The client-side logic is basically

def find_metadata(anchor):
    """Fetch distribution metadata with PEP 658."""
    try:
        metadata_validation = anchor.attrs["data-dist-info-metadata"].partition("=")
    except KeyError:
        raise PEP658NotAvailable()
    if metadata_validation == "true":
        # Skip validation.
        hashname = hashvalue = None
    else:
        hashname, sep, hashvalue = metadata_validation.partition("=")
        if not sep:
            raise InvalidDataDistInfoMetadataAttr()
        if hashname not in hashlib.algorithms_available:
            raise HashAlgorithmUnsupported()
    metadata_url = f"{anchor.attrs['href']}.metadata"
    metadata_content = _fetch_metadata(metadata_url)  # Download metadata with HTTP.
    if hashname is None:
        return metadata_content
    if hashlib.new(hashname, metadata_content).hexdigest() != hashvalue:
        raise HashMismatch()
    return metadata_content

# Find the `<a>` tag representing the file you want on a PEP 503 index page.
# You need to figure out this part yourself; it is out of scope of this issue and PEP 658.
anchor = _find_distribution_i_want()

metadata_content = find_metadata_content(anchor)
# Use a compatible parser (e.g. email.parser) to parse the metadata.

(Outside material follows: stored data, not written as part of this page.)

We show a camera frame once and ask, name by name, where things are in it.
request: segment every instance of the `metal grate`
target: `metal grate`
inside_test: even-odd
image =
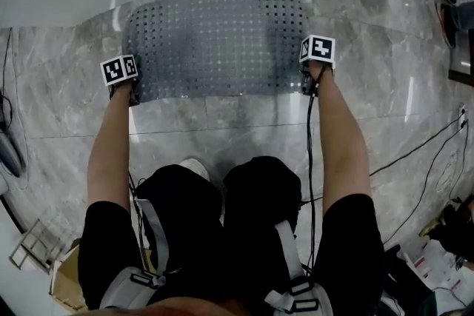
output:
[[[301,92],[301,0],[164,0],[137,8],[123,54],[137,58],[141,102]]]

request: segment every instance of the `wall socket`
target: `wall socket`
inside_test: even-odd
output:
[[[459,120],[458,120],[458,127],[460,130],[463,130],[465,125],[463,123],[466,121],[466,106],[464,104],[461,104],[459,107]]]

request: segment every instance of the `white shoe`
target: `white shoe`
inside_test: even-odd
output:
[[[207,172],[204,165],[199,162],[197,159],[188,158],[182,161],[179,166],[186,167],[187,169],[195,172],[197,175],[203,177],[206,181],[210,182],[209,173]]]

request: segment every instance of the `gray marble floor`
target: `gray marble floor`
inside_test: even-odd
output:
[[[71,235],[81,234],[86,167],[108,102],[98,63],[121,52],[130,12],[152,0],[124,4],[74,28],[22,27],[13,31],[6,93],[18,106],[12,134],[25,155],[28,181],[5,175],[7,199],[21,219],[37,217]],[[406,153],[469,107],[473,89],[447,79],[449,51],[435,13],[436,0],[303,0],[314,33],[337,39],[336,82],[367,141],[371,171]],[[0,31],[0,56],[7,30]],[[198,158],[220,186],[227,171],[256,155],[279,157],[301,178],[308,198],[305,121],[308,99],[299,94],[161,99],[130,111],[130,171],[139,179],[161,166]],[[315,193],[322,191],[318,112],[314,110]],[[23,121],[26,143],[20,125]],[[434,155],[456,125],[412,156],[372,177],[379,228],[385,240],[418,202]],[[455,194],[474,180],[473,135]],[[420,207],[390,244],[418,234],[447,201],[461,171],[465,132],[438,156]],[[321,234],[321,204],[317,204]],[[310,251],[310,208],[301,210],[301,256]]]

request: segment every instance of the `hand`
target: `hand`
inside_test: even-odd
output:
[[[321,73],[321,70],[323,70],[324,64],[320,61],[310,61],[308,64],[308,69],[310,70],[311,77],[316,80],[319,77],[319,74]]]
[[[123,95],[130,96],[131,92],[132,92],[132,81],[128,80],[128,81],[119,82],[116,85],[116,88],[113,94],[114,95],[119,94],[120,96],[123,96]]]

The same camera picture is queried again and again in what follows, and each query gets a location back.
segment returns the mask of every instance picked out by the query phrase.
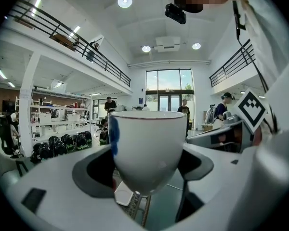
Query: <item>television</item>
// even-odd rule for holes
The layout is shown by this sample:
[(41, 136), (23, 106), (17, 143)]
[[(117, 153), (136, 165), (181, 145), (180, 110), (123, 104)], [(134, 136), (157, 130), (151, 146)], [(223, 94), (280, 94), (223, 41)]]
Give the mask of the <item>television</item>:
[(15, 102), (10, 100), (2, 100), (2, 112), (13, 113), (15, 112)]

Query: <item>blue pattern on cup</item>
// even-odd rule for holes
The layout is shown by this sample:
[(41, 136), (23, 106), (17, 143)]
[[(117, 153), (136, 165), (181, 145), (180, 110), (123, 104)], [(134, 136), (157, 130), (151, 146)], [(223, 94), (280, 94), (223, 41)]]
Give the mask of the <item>blue pattern on cup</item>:
[(109, 116), (109, 140), (111, 146), (112, 155), (115, 156), (118, 154), (118, 146), (117, 143), (120, 138), (120, 130), (117, 119), (115, 119), (112, 115)]

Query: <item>door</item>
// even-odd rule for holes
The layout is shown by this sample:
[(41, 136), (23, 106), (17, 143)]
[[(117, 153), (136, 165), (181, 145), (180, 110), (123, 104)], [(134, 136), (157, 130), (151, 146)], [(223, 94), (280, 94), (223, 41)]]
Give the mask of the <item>door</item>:
[(158, 110), (159, 111), (178, 111), (181, 100), (180, 95), (159, 95), (158, 96)]

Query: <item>cup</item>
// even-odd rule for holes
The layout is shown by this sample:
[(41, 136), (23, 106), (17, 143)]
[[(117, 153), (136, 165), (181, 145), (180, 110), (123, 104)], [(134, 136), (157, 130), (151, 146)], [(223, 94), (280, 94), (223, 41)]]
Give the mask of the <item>cup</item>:
[(109, 140), (123, 182), (134, 192), (152, 195), (173, 176), (186, 133), (183, 113), (112, 112)]

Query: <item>black metal railing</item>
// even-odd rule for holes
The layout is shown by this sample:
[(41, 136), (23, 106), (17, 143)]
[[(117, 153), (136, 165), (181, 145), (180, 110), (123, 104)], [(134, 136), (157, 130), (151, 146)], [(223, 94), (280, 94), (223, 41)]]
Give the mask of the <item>black metal railing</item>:
[[(32, 16), (33, 9), (36, 10), (34, 16)], [(51, 39), (85, 57), (88, 61), (96, 63), (126, 85), (131, 85), (131, 79), (95, 48), (94, 44), (98, 40), (93, 44), (88, 43), (80, 35), (74, 33), (71, 28), (24, 0), (17, 1), (7, 16), (13, 17), (15, 21), (33, 30), (39, 30)]]
[[(250, 54), (252, 60), (255, 60), (254, 48), (250, 42), (250, 39), (246, 41), (243, 47)], [(249, 56), (241, 47), (222, 67), (220, 67), (214, 74), (210, 76), (211, 86), (216, 86), (250, 63), (251, 60)]]

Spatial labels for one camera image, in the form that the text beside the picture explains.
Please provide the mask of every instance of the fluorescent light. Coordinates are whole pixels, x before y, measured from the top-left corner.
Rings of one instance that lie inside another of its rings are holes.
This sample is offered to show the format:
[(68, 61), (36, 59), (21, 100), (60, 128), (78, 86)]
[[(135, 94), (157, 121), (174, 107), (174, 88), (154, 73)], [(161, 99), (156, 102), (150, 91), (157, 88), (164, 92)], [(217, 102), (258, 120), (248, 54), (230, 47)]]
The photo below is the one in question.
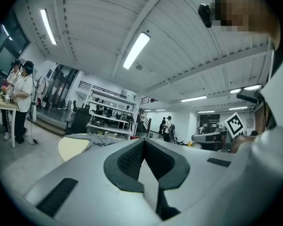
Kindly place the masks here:
[(253, 85), (253, 86), (245, 87), (244, 89), (245, 90), (257, 90), (257, 89), (260, 89), (260, 88), (261, 88), (261, 85)]
[(232, 89), (231, 94), (237, 94), (241, 91), (241, 89)]
[(214, 113), (215, 111), (198, 111), (198, 113)]
[(5, 26), (2, 24), (2, 28), (7, 36), (9, 36), (8, 31), (6, 30)]
[(133, 64), (134, 60), (137, 58), (139, 53), (142, 51), (143, 47), (146, 46), (146, 44), (149, 42), (150, 36), (142, 32), (137, 40), (135, 41), (130, 53), (127, 56), (127, 59), (124, 62), (123, 67), (125, 69), (129, 69), (131, 65)]
[(49, 35), (49, 38), (50, 38), (52, 44), (57, 45), (57, 42), (55, 41), (55, 38), (53, 37), (52, 31), (51, 31), (51, 28), (50, 28), (50, 25), (49, 25), (46, 10), (42, 9), (40, 12), (41, 12), (41, 16), (42, 16), (46, 31)]
[(247, 109), (247, 106), (243, 106), (243, 107), (236, 107), (236, 108), (229, 108), (230, 111), (234, 111), (234, 110), (242, 110), (242, 109)]
[(188, 102), (188, 101), (192, 101), (192, 100), (201, 100), (201, 99), (206, 99), (206, 96), (201, 96), (201, 97), (195, 97), (195, 98), (191, 98), (191, 99), (186, 99), (186, 100), (182, 100), (181, 102)]

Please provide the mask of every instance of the ceiling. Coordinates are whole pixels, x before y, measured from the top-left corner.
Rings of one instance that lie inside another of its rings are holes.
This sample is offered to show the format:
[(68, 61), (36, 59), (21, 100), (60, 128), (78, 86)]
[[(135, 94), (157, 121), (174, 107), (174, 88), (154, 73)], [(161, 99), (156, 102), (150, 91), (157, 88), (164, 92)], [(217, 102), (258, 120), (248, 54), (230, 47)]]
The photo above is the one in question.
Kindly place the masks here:
[[(169, 104), (195, 110), (243, 101), (231, 89), (264, 84), (270, 67), (268, 37), (207, 29), (200, 3), (212, 0), (19, 0), (16, 15), (30, 41), (61, 63)], [(46, 35), (46, 9), (57, 45)], [(129, 70), (122, 67), (136, 38), (151, 39)]]

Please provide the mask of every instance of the poster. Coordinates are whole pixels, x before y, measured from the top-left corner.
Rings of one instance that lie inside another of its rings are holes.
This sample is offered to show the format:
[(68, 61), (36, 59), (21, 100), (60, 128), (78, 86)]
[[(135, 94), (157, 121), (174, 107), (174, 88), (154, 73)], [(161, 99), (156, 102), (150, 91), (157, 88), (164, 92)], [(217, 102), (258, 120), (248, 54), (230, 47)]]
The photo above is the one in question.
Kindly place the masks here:
[(237, 113), (227, 118), (224, 123), (228, 131), (231, 133), (232, 138), (237, 136), (240, 132), (244, 131), (245, 128), (241, 118)]

BTW PEP 658 has been accepted, so anyone interested please feel free to proceed on an implementation.

abitrolly commented 3 years ago

BTW PEP 658 has been accepted, so anyone interested please feel free to proceed on an implementation.

Was there an attempt to reduce the length of the param? Looks like the proposed scheme is to add the anchor each line in https://pypi.org/simple/ like this.

-    <a href="/simple/abcmeta/">abcmeta</a>
+    <a href="/simple/abcmeta/#data-dist-info-metadata=sha3-256=a7ffc6f8bf1ed76651c14756a061d662f580ff4de43b49fa82d80a4b80f8434a">abcmeta</a>

Which will increase the size form the current 17M to about 60M.

abitrolly commented 3 years ago

Instead of layering more hacks on top of existing hacks, may I propose to create a /simple.csv endpoint which will host the extensible CSV with header.

name, metahashtype, metahashvalue
abcmeta, sha3-256, a7ffc6f8bf1ed76651c14756a061d662f580ff4de43b49fa82d80a4b80f8434a
name metahashtype metahashvalue
abcmeta sha3-256 a7ffc6f8bf1ed76651c14756a061d662f580ff4de43b49fa82d80a4b80f8434a

Then anybody could get the info without the custom html and anchor parser. That would be easier implementation both on the client and on server side.

I would also consider using a single hashing function to reduce possible duplication when implementing distributed PyPI with content addressing later.

domdfcoding commented 3 years ago

Looks like the proposed scheme is to add the anchor each line in https://pypi.org/simple/ like this.

According to the PEP it's added to the project page (e.g. https://pypi.org/simple/pydash) rather than the index page. It would look something like this (assuming I've interpreted the PEP correctly).

pradyunsg commented 3 years ago

@domdfcoding is correct. The PEP describes the per-project index pages.